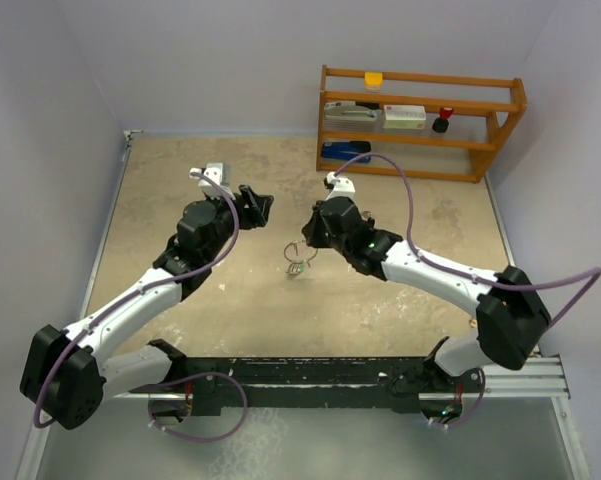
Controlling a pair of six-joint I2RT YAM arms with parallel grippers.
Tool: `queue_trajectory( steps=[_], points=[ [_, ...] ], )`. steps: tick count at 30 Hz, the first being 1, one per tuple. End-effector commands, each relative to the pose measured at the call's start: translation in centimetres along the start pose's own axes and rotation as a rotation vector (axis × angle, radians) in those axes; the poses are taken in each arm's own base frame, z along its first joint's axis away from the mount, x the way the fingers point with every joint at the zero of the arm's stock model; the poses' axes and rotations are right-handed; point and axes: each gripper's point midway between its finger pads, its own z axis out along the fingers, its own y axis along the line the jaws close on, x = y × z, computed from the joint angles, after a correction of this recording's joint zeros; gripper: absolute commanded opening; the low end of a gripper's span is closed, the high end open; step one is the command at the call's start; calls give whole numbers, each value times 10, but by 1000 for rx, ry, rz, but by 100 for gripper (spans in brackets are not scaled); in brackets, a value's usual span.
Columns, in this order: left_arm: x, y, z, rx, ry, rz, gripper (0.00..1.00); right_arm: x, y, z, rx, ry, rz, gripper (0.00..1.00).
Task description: Put the keys on the keyring
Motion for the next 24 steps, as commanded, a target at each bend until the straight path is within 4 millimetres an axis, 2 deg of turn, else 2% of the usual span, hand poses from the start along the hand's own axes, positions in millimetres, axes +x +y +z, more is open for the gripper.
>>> queue_trajectory(
  steps=[1, 3, 6, 8, 12, 14, 19, 24],
  points=[
    [-26, -20, -6, 100, -91, -14, 62, -70, 26, -26, -99, -264, -115, 0],
    [-28, -28, -8, 145, -96, -21, 62, -87, 32, -39, -150, -371, -162, 0],
    [-29, -41, -10, 219, -107, -29, 62, -93, 33, -52, -236, -520, -238, 0],
    [-30, -49, -14, 270, -119, -38, 61, -101, 40, -63, -303, -616, -273, 0],
    [-37, -66, -21, 376, -170, -44, 61, -113, 50, -73, -347, -722, -354, 0],
    [-34, -70, -23, 413, -179, -40, 60, -117, 56, -75, -365, -749, -382, 0],
    [-21, -71, -22, 462, -195, -39, 59, -130, 61, -83, -377, -848, -398, 0],
    [-21, -64, -31, 485, -310, -50, 60, -138, 62, -87, -399, -921, -401, 0]
  ],
)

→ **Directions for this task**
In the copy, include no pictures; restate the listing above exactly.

→ **Problem solution**
Controlling a pair of six-joint I2RT YAM arms with parallel grippers.
Tool: `queue_trajectory( steps=[_], points=[ [_, ...] ], )`. steps: tick count at 30 Hz, the first being 1, one per tuple. End-effector commands, each relative to the pose measured at the call's start: translation in centimetres along the start pose's own axes and rotation as a rotation vector (axis × angle, radians) in those axes; the poses are taken in each arm's own base frame, z along its first joint's axis away from the mount, x the way the fingers point with every joint at the zero of the arm's stock model; the poses' axes and rotations are right-handed; point and axes: each gripper's point midway between its finger pads, its own z axis out along the fingers, its own y axis along the line the jaws close on, x = y × z, computed from the joint angles, after a correction of this recording's joint zeros; gripper: absolute commanded opening; the low end of a gripper's span is closed, the high end open; step one is the command at the call's start; calls give whole numbers, each value times 10, but by 1000 for rx, ry, rz, but by 100 for gripper (spans in brackets are not scaled); in brackets, a value's usual span.
Columns, in this order: left_arm: x, y, z, rx, ry, rz, gripper (0.00..1.00); right_arm: x, y, z, rx, ry, rz, gripper (0.00..1.00).
Task description: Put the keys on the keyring
Motion for the next 24 steps, as commanded, a target at each bend until the straight path is within 4 millimetres an axis, 2 deg of turn, else 2% of the usual span, hand poses from the start along the hand's own axes, positions in millimetres, axes +x +y +z, more is open for the gripper.
>>> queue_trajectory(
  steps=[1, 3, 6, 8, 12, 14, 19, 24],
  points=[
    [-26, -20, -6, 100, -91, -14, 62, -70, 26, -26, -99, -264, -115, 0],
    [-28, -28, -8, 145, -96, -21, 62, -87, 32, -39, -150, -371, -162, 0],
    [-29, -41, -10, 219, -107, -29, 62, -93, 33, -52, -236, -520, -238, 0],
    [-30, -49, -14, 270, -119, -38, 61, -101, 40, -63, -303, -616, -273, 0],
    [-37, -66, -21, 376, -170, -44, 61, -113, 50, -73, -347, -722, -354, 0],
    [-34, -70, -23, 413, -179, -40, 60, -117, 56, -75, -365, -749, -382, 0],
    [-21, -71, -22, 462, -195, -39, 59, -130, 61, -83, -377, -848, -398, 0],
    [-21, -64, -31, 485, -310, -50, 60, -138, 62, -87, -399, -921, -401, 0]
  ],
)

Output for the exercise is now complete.